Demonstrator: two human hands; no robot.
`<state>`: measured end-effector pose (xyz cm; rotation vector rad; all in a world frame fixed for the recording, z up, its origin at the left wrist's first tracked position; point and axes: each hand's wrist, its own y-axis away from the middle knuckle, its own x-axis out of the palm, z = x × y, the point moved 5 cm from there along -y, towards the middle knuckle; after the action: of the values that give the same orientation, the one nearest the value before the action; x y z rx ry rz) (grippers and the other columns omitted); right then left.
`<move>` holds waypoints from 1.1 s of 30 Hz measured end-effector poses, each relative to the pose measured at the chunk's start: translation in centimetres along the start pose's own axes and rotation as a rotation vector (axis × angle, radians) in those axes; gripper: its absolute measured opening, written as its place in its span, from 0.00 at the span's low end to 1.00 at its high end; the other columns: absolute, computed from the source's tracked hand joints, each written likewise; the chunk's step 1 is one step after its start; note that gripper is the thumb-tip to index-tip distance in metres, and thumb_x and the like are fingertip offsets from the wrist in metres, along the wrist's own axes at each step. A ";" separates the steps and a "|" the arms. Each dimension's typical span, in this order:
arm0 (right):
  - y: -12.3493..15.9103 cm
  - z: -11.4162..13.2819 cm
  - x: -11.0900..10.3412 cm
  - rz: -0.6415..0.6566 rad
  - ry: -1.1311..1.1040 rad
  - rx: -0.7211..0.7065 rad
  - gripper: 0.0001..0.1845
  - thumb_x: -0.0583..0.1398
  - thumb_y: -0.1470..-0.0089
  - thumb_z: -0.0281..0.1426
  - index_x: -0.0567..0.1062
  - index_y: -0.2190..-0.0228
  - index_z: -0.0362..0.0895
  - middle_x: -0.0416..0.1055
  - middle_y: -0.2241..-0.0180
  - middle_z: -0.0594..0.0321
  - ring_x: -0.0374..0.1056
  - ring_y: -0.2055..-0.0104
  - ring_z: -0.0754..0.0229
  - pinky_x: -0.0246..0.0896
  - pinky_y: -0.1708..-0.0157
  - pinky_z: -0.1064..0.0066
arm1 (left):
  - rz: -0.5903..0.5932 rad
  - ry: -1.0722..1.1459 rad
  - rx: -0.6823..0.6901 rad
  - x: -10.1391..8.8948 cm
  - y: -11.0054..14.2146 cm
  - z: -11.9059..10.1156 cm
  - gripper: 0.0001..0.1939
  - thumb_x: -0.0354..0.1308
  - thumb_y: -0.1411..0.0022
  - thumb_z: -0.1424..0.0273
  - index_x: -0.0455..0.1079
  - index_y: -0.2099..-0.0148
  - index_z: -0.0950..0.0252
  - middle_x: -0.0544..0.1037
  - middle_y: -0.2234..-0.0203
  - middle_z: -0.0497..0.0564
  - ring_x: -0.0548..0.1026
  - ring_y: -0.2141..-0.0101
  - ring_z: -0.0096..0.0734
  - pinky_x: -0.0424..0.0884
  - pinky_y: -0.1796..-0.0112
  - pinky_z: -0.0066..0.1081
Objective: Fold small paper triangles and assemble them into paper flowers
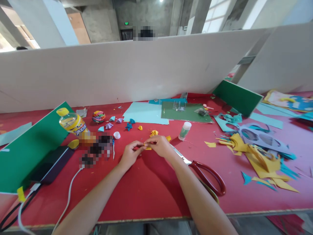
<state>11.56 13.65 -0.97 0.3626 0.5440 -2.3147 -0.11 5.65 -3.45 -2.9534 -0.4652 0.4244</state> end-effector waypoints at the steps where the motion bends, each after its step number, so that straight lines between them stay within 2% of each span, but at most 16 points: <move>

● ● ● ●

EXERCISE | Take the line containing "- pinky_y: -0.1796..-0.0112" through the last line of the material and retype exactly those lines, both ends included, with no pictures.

THE COMPLETED TASK |
  - pinky_y: -0.1796..-0.0112
  - pinky_z: -0.0066..0.1081
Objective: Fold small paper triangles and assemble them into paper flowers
<state>11.56 13.65 -0.97 0.3626 0.5440 -2.3147 -0.11 5.65 -3.45 -2.9534 -0.4652 0.4244</state> end-effector waypoints at the steps where the motion bends, each after its step number, so that straight lines between them stay within 2% of each span, but at most 16 points: <move>

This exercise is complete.